The input —
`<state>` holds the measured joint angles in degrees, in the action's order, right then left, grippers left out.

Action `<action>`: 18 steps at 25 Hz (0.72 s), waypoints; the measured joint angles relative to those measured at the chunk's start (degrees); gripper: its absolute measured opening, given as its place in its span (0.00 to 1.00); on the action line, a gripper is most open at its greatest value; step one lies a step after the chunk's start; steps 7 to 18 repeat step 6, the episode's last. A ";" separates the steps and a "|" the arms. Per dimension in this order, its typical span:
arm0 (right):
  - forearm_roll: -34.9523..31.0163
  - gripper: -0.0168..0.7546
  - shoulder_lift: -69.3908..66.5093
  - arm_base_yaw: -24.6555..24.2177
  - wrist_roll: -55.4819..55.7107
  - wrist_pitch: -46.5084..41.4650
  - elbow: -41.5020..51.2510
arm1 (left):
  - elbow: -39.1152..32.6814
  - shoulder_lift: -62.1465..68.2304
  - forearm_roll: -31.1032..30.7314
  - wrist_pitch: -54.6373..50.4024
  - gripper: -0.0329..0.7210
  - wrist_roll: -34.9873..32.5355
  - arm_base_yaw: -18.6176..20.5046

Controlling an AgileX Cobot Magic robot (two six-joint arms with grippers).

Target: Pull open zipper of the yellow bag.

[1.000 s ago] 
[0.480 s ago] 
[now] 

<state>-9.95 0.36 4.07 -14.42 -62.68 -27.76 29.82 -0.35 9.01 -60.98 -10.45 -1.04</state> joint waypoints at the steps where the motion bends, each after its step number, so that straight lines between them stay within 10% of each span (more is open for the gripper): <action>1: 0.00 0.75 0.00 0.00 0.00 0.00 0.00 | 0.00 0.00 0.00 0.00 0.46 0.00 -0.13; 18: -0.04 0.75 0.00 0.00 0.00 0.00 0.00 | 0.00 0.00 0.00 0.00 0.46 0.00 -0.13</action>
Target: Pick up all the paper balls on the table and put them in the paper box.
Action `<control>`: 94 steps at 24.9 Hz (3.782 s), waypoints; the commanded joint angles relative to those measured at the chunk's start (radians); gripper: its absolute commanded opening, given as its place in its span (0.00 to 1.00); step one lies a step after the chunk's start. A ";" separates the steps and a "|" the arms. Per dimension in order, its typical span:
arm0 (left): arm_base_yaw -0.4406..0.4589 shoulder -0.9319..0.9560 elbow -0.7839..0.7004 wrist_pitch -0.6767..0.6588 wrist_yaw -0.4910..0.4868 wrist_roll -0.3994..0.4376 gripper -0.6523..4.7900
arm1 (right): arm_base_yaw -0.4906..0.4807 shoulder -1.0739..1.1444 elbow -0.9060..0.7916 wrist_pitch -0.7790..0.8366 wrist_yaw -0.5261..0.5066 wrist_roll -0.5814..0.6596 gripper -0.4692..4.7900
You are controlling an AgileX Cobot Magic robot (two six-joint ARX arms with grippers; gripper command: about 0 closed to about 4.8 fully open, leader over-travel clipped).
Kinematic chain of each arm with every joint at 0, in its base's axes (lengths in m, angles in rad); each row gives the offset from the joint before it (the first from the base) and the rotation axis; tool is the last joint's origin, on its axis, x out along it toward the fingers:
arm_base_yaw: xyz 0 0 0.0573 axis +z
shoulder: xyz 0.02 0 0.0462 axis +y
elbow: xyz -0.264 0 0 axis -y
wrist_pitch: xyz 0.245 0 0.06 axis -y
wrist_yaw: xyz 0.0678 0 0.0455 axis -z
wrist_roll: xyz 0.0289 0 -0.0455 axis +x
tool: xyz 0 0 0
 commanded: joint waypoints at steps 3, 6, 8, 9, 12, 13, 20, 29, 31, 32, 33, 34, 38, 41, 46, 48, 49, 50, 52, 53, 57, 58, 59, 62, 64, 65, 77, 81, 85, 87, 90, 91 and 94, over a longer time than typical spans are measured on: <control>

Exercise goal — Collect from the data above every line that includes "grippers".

Expected answer —
`<state>` holds the measured joint angles in degrees, in the action's order, right then left, grippers left out.
Controlling an AgileX Cobot Magic robot (two six-joint arms with grippers).
You are controlling an AgileX Cobot Magic robot (two six-joint ARX arms with grippers; gripper command: about 0 closed to about 4.8 fully open, leader over-travel clipped).

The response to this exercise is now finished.